* What the task requires: Given these entries, repeat exactly the lines starting with the one that has "black backdrop cloth?" and going on through the one that has "black box: moved", both included, but none of the pictures.

◆ ◆ ◆ ◆

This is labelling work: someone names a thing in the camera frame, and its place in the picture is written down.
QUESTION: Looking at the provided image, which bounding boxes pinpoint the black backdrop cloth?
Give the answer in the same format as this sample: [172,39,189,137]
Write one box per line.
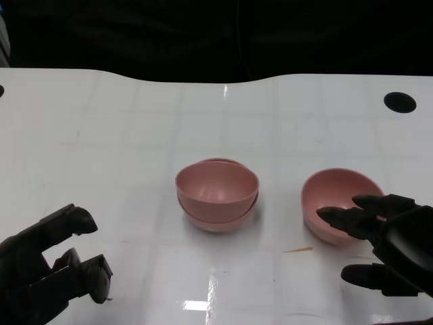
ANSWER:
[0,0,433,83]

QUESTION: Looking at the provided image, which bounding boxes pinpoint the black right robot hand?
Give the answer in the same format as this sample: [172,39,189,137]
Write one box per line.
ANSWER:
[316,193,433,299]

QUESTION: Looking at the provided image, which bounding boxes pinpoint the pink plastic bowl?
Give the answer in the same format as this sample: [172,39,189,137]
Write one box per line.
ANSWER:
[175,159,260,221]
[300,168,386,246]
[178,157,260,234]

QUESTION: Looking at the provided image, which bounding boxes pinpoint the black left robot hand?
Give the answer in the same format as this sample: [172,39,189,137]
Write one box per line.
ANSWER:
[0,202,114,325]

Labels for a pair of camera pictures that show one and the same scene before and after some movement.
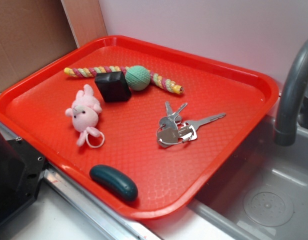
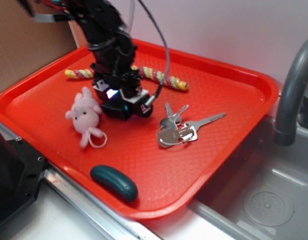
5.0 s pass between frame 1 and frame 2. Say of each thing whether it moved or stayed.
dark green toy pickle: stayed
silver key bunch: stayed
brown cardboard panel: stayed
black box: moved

◆ ◆ ◆ ◆

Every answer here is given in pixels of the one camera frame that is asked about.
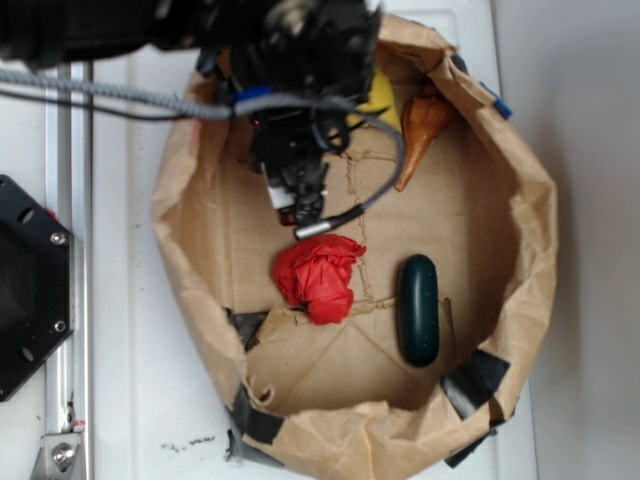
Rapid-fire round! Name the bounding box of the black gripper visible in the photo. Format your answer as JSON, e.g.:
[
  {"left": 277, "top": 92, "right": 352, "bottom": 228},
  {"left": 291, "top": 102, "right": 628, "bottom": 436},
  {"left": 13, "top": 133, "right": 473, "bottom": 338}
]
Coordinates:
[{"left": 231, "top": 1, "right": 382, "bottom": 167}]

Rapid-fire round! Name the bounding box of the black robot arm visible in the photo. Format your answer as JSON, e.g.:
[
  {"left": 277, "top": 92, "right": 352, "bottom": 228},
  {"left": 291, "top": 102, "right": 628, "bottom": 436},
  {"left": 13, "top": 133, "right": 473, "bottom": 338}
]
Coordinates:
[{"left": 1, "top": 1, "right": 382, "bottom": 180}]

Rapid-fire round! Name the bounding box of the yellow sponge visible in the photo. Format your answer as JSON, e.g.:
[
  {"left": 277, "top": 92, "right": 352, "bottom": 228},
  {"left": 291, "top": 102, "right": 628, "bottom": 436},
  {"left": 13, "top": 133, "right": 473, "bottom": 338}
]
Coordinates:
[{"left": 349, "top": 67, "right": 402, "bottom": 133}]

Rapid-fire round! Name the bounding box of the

◆ ◆ ◆ ◆

* Solution for this exercise:
QUESTION: Looking at the provided image, which bounding boxes pinpoint the black backdrop cloth?
Give the answer in the same format as this sample: [172,39,189,137]
Write one box per line.
ANSWER:
[0,0,433,83]

QUESTION: Looking at the provided image, which bounding boxes pinpoint the black right robot hand?
Give the answer in the same format as this sample: [172,39,189,137]
Write one box per line.
ANSWER:
[316,193,433,299]

QUESTION: Looking at the provided image, which bounding boxes pinpoint the pink plastic bowl?
Give the answer in the same format as this sample: [172,39,189,137]
Write one box per line.
ANSWER:
[175,159,260,221]
[300,168,386,246]
[178,157,260,234]

QUESTION: Looking at the provided image, which bounding boxes pinpoint the black left robot hand?
Give the answer in the same format as this sample: [172,39,189,137]
Write one box per line.
ANSWER:
[0,202,114,325]

Labels for a pair of camera pictures that show one and the same scene before and after some movement.
5.0 s pass between frame 1 and frame 2. Say of each thing whether it moved or stayed.
dark green toy pickle: stayed
silver key bunch: stayed
brown cardboard panel: stayed
black box: moved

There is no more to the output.